• [DATA]:
[Start of section]

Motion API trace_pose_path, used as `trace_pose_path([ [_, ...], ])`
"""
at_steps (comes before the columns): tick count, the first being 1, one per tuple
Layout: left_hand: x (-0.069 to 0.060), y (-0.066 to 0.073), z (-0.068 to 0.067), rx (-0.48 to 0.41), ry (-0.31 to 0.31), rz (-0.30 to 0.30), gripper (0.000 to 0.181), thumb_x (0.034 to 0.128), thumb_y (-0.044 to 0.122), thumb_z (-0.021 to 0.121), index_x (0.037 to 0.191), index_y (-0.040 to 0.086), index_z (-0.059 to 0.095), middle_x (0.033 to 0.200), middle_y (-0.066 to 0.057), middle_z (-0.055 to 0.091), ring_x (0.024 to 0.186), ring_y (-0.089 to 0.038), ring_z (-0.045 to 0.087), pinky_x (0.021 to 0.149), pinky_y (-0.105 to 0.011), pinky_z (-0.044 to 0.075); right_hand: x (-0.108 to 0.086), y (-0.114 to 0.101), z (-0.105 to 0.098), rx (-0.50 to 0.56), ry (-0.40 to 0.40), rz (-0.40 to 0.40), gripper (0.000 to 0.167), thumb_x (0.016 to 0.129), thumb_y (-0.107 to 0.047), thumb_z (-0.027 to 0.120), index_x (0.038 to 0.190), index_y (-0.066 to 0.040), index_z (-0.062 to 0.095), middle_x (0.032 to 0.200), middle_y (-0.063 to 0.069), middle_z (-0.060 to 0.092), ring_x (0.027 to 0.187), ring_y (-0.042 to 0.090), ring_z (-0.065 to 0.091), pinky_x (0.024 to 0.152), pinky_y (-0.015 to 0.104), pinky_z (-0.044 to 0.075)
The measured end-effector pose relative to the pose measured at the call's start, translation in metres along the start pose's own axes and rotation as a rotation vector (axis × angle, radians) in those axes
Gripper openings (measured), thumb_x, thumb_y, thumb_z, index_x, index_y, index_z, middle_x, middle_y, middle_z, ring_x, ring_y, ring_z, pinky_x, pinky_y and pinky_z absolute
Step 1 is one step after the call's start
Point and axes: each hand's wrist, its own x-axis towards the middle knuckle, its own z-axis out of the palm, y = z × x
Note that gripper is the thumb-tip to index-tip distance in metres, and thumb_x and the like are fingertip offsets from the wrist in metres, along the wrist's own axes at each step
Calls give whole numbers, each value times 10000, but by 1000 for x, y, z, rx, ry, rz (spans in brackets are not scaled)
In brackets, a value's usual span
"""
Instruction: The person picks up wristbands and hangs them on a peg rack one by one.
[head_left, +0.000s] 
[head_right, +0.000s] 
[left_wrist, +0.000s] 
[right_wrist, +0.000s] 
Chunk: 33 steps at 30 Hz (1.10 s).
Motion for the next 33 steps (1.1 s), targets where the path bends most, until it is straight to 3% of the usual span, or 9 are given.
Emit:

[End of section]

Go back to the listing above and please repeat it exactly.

Motion API trace_pose_path, used as `trace_pose_path([ [_, ...], ])`
"""
at_steps (comes before the columns): tick count, the first being 1, one per tuple
Layout: left_hand: x (-0.069 to 0.060), y (-0.066 to 0.073), z (-0.068 to 0.067), rx (-0.48 to 0.41), ry (-0.31 to 0.31), rz (-0.30 to 0.30), gripper (0.000 to 0.181), thumb_x (0.034 to 0.128), thumb_y (-0.044 to 0.122), thumb_z (-0.021 to 0.121), index_x (0.037 to 0.191), index_y (-0.040 to 0.086), index_z (-0.059 to 0.095), middle_x (0.033 to 0.200), middle_y (-0.066 to 0.057), middle_z (-0.055 to 0.091), ring_x (0.024 to 0.186), ring_y (-0.089 to 0.038), ring_z (-0.045 to 0.087), pinky_x (0.021 to 0.149), pinky_y (-0.105 to 0.011), pinky_z (-0.044 to 0.075); right_hand: x (-0.108 to 0.086), y (-0.114 to 0.101), z (-0.105 to 0.098), rx (-0.50 to 0.56), ry (-0.40 to 0.40), rz (-0.40 to 0.40), gripper (0.000 to 0.167), thumb_x (0.016 to 0.129), thumb_y (-0.107 to 0.047), thumb_z (-0.027 to 0.120), index_x (0.038 to 0.190), index_y (-0.066 to 0.040), index_z (-0.062 to 0.095), middle_x (0.032 to 0.200), middle_y (-0.063 to 0.069), middle_z (-0.060 to 0.092), ring_x (0.027 to 0.187), ring_y (-0.042 to 0.090), ring_z (-0.065 to 0.091), pinky_x (0.024 to 0.152), pinky_y (-0.015 to 0.104), pinky_z (-0.044 to 0.075)
The measured end-effector pose relative to the pose measured at the call's start, translation in metres along the start pose's own axes and rotation as a rotation vector (axis × angle, radians) in those axes
Gripper openings (measured), thumb_x, thumb_y, thumb_z, index_x, index_y, index_z, middle_x, middle_y, middle_z, ring_x, ring_y, ring_z, pinky_x, pinky_y and pinky_z absolute
Step 1 is one step after the call's start
Point and axes: each hand's wrist, its own x-axis towards the middle knuckle, its own z-axis out of the palm, y = z × x
Note that gripper is the thumb-tip to index-tip distance in metres, and thumb_x and the like are fingertip offsets from the wrist in metres, along the wrist's own axes at each step
Calls give whole numbers, each value times 10000, but by 1000 for x, y, z, rx, ry, rz (spans in brackets are not scaled)
In brackets, a value's usual span
"""
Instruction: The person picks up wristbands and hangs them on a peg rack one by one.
[head_left, +0.000s] 
[head_right, +0.000s] 
[left_wrist, +0.000s] 
[right_wrist, +0.000s] 
Chunk: 33 steps at 30 Hz (1.10 s).
Motion for the next 33 steps (1.1 s), targets where the path bends most, until it is straight to 3% of the usual span, or 9 are given.
Emit:

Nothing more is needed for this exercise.